• _What the task requires_:
The result should be every line that contains the word "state", taken from the material.

• _Data excerpt_:
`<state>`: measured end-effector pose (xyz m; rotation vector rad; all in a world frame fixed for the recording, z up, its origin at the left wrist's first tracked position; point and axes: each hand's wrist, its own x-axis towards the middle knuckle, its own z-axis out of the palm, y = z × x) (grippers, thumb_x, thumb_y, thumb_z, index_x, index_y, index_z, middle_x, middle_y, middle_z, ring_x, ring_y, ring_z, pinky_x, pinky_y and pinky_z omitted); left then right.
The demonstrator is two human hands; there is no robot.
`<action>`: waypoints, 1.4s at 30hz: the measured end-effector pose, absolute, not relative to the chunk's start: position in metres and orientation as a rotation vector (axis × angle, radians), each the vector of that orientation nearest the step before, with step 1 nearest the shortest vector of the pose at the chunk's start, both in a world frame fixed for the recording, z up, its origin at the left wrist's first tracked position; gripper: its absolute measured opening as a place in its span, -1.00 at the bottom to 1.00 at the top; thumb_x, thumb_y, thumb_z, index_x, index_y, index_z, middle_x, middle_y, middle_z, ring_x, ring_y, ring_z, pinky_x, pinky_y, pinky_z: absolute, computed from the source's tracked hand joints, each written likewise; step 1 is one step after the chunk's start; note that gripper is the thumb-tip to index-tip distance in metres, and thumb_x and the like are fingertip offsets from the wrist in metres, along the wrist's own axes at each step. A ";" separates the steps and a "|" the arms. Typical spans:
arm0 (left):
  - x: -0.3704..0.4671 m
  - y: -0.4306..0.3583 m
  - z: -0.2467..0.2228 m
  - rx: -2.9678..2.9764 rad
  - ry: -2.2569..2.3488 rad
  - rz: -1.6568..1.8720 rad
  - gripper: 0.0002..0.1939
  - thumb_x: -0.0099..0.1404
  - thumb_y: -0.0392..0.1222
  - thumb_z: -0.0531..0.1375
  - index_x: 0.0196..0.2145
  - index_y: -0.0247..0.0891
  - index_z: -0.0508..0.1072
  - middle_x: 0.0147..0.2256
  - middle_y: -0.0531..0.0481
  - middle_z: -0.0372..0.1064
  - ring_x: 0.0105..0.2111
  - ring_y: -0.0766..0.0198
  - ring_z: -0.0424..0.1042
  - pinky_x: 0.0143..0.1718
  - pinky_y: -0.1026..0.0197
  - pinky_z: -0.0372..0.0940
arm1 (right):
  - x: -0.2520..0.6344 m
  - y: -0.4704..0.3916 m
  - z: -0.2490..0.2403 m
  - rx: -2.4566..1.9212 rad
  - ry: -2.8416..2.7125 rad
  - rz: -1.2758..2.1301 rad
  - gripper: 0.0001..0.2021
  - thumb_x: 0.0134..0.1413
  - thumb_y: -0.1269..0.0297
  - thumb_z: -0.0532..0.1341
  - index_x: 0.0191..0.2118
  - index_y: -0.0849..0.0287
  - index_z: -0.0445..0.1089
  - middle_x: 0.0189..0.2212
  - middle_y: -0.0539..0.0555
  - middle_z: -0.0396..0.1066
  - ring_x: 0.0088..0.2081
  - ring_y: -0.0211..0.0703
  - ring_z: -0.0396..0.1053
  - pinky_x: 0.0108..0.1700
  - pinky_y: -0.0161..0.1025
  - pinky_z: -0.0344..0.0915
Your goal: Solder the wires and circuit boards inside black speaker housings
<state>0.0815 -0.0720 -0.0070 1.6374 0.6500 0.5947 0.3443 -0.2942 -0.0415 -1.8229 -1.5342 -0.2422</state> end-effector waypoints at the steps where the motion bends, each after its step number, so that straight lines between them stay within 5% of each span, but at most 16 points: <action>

• _Result of this exercise_:
`<state>`: measured end-effector pose (xyz m; rotation vector rad; all in a world frame fixed for the recording, z up, its origin at the left wrist's first tracked position; point and axes: each hand's wrist, its own x-axis towards the middle knuckle, its own z-axis out of the palm, y = z × x) (grippers, thumb_x, thumb_y, thumb_z, index_x, index_y, index_z, middle_x, middle_y, middle_z, ring_x, ring_y, ring_z, pinky_x, pinky_y and pinky_z omitted); left then right.
<state>0.0815 -0.0720 -0.0070 1.6374 0.6500 0.5947 0.3443 -0.2942 -0.0415 -1.8229 -1.5342 -0.2422</state> end-effector waypoints at the steps where the motion bends, each after its step number, so that straight lines between them stay within 5% of each span, but at most 16 points: <action>

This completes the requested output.